→ Exercise description
Take each line of the data that contains the string "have" and copy it.

→ Given data
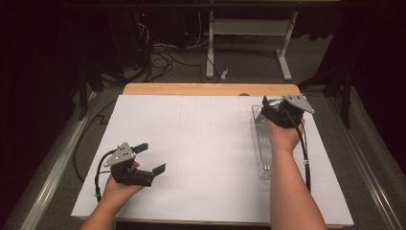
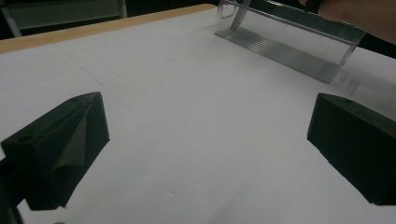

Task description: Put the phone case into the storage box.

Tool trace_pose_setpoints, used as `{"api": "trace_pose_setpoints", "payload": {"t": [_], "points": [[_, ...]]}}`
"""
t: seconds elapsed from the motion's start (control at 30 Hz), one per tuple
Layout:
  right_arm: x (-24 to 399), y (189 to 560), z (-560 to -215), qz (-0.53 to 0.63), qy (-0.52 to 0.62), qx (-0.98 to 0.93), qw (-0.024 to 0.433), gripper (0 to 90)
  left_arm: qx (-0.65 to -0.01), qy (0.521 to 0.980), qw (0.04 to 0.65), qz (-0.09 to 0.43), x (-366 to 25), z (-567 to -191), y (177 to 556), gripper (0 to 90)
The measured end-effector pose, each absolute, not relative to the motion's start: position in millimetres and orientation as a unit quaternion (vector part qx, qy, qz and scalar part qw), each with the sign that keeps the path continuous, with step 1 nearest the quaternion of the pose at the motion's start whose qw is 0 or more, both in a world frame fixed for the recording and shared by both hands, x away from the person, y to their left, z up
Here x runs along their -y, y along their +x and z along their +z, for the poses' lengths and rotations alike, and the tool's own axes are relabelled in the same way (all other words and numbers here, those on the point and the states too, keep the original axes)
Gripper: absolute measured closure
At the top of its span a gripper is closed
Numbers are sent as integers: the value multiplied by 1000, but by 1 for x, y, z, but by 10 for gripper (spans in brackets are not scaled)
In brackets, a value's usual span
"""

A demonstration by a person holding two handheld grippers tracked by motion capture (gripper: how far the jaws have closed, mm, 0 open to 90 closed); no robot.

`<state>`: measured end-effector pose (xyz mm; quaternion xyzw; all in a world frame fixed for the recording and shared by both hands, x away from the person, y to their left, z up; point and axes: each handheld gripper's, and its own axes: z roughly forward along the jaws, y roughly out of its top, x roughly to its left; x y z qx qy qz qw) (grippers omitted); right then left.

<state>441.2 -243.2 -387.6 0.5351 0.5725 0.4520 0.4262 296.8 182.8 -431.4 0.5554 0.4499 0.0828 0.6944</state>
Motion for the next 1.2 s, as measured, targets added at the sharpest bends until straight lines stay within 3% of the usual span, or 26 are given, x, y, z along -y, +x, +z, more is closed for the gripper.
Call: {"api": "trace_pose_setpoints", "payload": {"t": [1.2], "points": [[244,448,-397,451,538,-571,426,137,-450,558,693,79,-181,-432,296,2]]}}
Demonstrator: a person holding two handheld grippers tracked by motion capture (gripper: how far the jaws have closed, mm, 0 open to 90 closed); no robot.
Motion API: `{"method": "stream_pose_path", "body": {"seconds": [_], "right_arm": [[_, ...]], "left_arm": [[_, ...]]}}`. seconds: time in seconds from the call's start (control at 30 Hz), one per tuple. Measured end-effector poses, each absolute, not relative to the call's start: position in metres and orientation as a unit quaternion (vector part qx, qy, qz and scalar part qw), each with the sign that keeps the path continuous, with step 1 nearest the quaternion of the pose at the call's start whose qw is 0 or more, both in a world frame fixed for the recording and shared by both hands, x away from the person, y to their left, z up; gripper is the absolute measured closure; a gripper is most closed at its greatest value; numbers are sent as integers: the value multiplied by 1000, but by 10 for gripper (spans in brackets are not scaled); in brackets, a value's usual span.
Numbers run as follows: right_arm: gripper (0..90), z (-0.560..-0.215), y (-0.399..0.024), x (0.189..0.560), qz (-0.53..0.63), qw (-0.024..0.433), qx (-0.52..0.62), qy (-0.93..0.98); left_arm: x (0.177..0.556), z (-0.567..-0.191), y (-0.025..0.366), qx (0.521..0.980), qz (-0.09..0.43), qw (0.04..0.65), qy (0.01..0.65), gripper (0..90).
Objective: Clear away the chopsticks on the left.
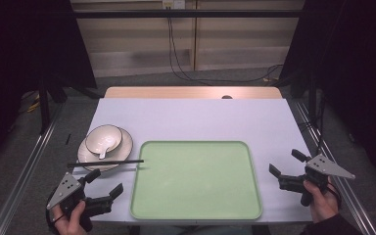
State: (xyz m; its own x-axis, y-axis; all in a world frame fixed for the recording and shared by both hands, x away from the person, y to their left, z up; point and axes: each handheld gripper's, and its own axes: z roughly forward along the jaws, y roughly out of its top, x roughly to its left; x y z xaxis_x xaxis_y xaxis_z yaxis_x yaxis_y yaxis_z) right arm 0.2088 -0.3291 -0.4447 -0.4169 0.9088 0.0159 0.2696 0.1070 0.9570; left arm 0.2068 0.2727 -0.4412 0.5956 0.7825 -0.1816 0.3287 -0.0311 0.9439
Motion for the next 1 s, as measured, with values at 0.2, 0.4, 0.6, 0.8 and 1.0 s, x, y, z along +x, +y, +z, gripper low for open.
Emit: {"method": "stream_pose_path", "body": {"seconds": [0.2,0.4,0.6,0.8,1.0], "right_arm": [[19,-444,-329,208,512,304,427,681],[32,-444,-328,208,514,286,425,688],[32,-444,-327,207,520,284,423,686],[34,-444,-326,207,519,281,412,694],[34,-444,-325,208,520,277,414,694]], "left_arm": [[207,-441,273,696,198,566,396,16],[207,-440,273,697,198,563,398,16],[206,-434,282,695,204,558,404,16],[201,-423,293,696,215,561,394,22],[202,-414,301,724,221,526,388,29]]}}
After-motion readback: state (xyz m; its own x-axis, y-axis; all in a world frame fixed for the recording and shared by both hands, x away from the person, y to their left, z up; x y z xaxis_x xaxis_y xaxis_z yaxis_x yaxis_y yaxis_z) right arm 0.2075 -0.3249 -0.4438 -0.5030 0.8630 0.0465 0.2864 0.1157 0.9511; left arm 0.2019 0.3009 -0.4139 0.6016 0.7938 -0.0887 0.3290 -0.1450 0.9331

→ Exercise result
A demonstration by a person holding two handheld grippers tracked by motion capture (gripper: how far the jaws have closed, mm, 0 open to 90 closed); no robot.
Demonstrator: a person holding two handheld grippers tracked by motion capture (gripper: how far the jaws have closed, mm, 0 open to 90 closed); no robot.

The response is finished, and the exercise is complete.